ABOUT THIS TASK: Every record here needs to be duplicated exactly.

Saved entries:
<<<<

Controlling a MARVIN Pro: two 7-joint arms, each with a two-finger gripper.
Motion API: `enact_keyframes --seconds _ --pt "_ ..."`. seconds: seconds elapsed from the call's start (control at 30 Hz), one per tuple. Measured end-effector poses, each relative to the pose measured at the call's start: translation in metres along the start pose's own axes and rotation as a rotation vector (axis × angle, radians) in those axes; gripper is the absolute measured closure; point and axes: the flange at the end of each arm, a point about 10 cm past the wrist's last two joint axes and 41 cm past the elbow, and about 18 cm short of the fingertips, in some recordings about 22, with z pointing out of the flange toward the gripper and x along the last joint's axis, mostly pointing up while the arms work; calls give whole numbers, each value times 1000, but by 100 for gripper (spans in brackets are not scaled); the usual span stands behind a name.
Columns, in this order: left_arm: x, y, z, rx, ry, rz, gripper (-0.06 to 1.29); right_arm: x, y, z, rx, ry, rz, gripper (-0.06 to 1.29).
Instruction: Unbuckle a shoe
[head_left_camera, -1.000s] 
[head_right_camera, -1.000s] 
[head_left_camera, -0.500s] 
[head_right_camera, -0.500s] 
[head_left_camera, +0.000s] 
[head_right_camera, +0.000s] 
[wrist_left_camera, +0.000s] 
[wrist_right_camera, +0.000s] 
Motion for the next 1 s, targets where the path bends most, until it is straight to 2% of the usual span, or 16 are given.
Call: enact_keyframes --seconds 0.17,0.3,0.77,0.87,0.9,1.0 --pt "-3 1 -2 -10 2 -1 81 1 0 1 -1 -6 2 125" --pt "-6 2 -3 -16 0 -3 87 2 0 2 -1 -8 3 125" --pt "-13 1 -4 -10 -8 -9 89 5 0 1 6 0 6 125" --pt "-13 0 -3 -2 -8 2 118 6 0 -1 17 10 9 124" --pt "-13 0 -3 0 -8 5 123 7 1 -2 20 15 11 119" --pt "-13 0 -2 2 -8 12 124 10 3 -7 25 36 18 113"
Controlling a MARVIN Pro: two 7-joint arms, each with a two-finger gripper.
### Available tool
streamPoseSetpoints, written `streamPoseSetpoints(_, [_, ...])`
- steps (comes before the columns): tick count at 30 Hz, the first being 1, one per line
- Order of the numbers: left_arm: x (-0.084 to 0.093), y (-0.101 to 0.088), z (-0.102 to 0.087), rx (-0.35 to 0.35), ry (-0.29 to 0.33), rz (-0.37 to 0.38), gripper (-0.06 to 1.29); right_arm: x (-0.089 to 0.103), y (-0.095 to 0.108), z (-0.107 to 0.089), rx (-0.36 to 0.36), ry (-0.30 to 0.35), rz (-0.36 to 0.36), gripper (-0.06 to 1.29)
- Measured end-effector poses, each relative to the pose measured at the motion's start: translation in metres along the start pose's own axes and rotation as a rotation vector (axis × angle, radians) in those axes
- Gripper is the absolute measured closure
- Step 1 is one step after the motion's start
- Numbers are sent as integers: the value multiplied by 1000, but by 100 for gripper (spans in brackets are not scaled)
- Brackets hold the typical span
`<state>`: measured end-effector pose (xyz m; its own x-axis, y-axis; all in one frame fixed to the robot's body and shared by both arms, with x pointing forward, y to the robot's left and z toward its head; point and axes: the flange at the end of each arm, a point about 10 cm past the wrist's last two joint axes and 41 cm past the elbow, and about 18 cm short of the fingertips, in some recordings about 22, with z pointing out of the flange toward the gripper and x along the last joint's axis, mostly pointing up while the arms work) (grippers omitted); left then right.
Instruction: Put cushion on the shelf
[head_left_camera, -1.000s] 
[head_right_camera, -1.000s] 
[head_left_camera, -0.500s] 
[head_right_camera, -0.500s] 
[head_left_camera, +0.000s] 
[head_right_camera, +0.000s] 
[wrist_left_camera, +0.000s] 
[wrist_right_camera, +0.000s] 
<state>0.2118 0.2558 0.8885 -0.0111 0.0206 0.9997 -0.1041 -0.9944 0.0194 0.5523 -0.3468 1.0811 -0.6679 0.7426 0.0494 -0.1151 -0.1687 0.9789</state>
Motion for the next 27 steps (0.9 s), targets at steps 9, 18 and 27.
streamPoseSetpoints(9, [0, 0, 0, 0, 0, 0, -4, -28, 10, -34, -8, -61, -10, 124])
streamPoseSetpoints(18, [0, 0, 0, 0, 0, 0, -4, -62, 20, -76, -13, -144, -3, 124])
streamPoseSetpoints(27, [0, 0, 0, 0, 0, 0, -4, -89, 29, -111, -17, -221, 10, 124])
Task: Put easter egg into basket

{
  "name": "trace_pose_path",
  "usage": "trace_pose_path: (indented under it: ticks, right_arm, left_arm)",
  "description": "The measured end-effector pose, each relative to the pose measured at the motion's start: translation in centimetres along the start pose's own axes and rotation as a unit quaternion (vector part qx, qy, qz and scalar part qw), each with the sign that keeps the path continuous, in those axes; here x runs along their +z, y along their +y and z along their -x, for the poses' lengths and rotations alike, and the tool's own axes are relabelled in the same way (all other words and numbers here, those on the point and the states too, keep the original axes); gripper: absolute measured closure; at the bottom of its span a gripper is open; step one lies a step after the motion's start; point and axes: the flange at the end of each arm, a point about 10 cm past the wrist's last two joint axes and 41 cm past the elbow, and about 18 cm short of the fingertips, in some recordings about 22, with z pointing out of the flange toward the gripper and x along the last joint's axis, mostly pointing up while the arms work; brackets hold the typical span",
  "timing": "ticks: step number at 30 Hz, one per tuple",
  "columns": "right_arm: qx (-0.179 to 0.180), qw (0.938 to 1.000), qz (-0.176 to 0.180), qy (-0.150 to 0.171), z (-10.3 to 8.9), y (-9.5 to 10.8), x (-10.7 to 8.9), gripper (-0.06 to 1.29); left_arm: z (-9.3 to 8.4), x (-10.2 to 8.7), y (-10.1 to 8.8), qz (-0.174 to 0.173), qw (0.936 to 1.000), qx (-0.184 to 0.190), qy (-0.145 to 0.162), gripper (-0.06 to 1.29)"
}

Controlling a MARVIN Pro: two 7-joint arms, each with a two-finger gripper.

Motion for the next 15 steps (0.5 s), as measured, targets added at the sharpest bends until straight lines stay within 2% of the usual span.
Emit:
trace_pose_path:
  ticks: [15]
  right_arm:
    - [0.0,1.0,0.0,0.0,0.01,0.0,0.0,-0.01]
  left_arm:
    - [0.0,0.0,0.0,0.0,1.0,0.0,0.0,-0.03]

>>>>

ANSWER SPACE:
Controlling a MARVIN Pro: two 7-joint arms, each with a two-finger gripper.
Motion API: `enact_keyframes --seconds _ --pt "_ ..."`. seconds: seconds elapsed from the call's start (control at 30 Hz), one per tuple. Measured end-effector poses, each relative to the pose measured at the call's start: translation in metres along the start pose's own axes and rotation as a rotation vector (axis × angle, radians) in those axes; gripper is the absolute measured closure; point and axes: the flange at the end of each arm, a point about 10 cm past the wrist's last two joint axes and 41 cm past the elbow, and about 18 cm short of the fingertips, in some recordings about 22, with z pointing out of the flange toward the gripper and x along the last joint's axis, mostly pointing up while the arms work; calls give whole numbers, each value times 1000, but by 100 for gripper (spans in brackets are not scaled); the usual span stands behind a name.
Columns, in this order: left_arm: x, y, z, rx, ry, rz, gripper (-0.06 to 1.29); right_arm: x, y, z, rx, ry, rz, gripper (-0.06 to 1.29).
Instruction: Unbuckle a shoe
[head_left_camera, -1.000s] 
[head_right_camera, -1.000s] 
[head_left_camera, -0.500s] 
[head_right_camera, -0.500s] 
[head_left_camera, +0.000s] 
[head_right_camera, +0.000s] 
[wrist_left_camera, +0.000s] 
[wrist_right_camera, +0.000s] 
Motion for the next 1 s, targets where the path bends most, until it is straight to 2% of the usual span, or 16 are given.
Call: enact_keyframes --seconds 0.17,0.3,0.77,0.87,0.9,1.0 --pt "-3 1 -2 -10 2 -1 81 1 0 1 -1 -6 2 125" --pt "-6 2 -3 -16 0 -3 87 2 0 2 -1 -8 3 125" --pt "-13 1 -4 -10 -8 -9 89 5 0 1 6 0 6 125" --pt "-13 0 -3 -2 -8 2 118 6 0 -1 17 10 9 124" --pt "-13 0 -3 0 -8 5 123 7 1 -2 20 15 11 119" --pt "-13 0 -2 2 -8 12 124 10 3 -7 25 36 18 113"
Controlling a MARVIN Pro: two 7-joint arms, each with a two-finger gripper.
### Available tool
streamPoseSetpoints, written `streamPoseSetpoints(_, [_, ...])`
- steps (comes before the columns): tick count at 30 Hz, the first being 1, one per line
- Order of the numbers: left_arm: x (-0.084 to 0.093), y (-0.101 to 0.088), z (-0.102 to 0.087), rx (-0.35 to 0.35), ry (-0.29 to 0.33), rz (-0.37 to 0.38), gripper (-0.06 to 1.29); right_arm: x (-0.089 to 0.103), y (-0.095 to 0.108), z (-0.107 to 0.089), rx (-0.36 to 0.36), ry (-0.30 to 0.35), rz (-0.36 to 0.36), gripper (-0.06 to 1.29)
- Measured end-effector poses, each relative to the pose measured at the motion's start: translation in metres along the start pose's own axes and rotation as a rotation vector (axis × angle, radians) in those axes
- Gripper is the absolute measured closure
- Step 1 is one step after the motion's start
- Numbers are sent as integers: the value multiplied by 1000, but by 100 for gripper (spans in brackets are not scaled)
- Brackets hold the typical span
`<state>`: measured end-effector pose (xyz m; its own x-axis, y-axis; all in one frame fixed to the robot's body and shared by both arms, with x pointing forward, y to the robot's left and z toward its head; point and axes: the flange at the end of each arm, a point about 10 cm past the wrist's last two joint axes and 41 cm past the elbow, and about 18 cm short of the fingertips, in some recordings about 22, with z pointing out of the flange toward the gripper and x along the last joint's axis, mostly pointing up while the arms work) (grippers omitted); left then right.
Instruction: Put cushion on the shelf
[head_left_camera, -1.000s] 
[head_right_camera, -1.000s] 
[head_left_camera, -0.500s] 
[head_right_camera, -0.500s] 
[head_left_camera, +0.000s] 
[head_right_camera, +0.000s] 
[wrist_left_camera, +0.000s] 
[wrist_right_camera, +0.000s] 
<state>0.2118 0.2558 0.8885 -0.0111 0.0206 0.9997 -0.1041 -0.9944 0.0194 0.5523 -0.3468 1.0811 -0.6679 0.7426 0.0494 -0.1151 -0.1687 0.9789</state>
Motion for the next 27 steps (0.9 s), targets at steps 9, 18 and 27.
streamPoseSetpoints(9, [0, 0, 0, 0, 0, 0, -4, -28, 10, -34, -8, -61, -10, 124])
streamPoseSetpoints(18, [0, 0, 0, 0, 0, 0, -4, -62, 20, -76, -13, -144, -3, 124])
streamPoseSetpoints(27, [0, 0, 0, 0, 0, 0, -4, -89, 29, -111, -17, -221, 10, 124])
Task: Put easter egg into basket

{
  "name": "trace_pose_path",
  "usage": "trace_pose_path: (indented under it: ticks, right_arm, left_arm)",
  "description": "The measured end-effector pose, each relative to the pose measured at the motion's start: translation in centimetres along the start pose's own axes and rotation as a unit quaternion (vector part qx, qy, qz and scalar part qw), each with the sign that keeps the path continuous, in those axes; here x runs along their +z, y along their +y and z along their -x, for the poses' lengths and rotations alike, and the tool's own axes are relabelled in the same way (all other words and numbers here, those on the point and the states too, keep the original axes); gripper: absolute measured closure; at the bottom of its span a gripper is open; step one lies a step after the motion's start; point and axes: the flange at the end of each arm, a point about 10 cm past the wrist's last two joint axes and 41 cm past the elbow, and about 18 cm short of the fingertips, in some recordings about 22, with z pointing out of the flange toward the gripper and x along the last joint's axis, mostly pointing up while the arms work; brackets hold the typical span",
  "timing": "ticks: step number at 30 Hz, one per tuple",
  "columns": "right_arm: qx (-0.179 to 0.180), qw (0.938 to 1.000), qz (-0.176 to 0.180), qy (-0.150 to 0.171), z (-10.3 to 8.9), y (-9.5 to 10.8), x (-10.7 to 8.9), gripper (-0.06 to 1.29); left_arm: z (-9.3 to 8.4), x (-10.2 to 8.7), y (-10.1 to 8.8), qz (-0.174 to 0.173), qw (0.936 to 1.000), qx (-0.184 to 0.190), qy (-0.145 to 0.162), gripper (-0.06 to 1.29)"
}

Controlling a MARVIN Pro: two 7-joint arms, each with a two-finger gripper.

Motion for the next 15 steps (0.5 s), as measured, targets added at the sharpest bends until straight lines stay within 2% of the usual span.
Emit:
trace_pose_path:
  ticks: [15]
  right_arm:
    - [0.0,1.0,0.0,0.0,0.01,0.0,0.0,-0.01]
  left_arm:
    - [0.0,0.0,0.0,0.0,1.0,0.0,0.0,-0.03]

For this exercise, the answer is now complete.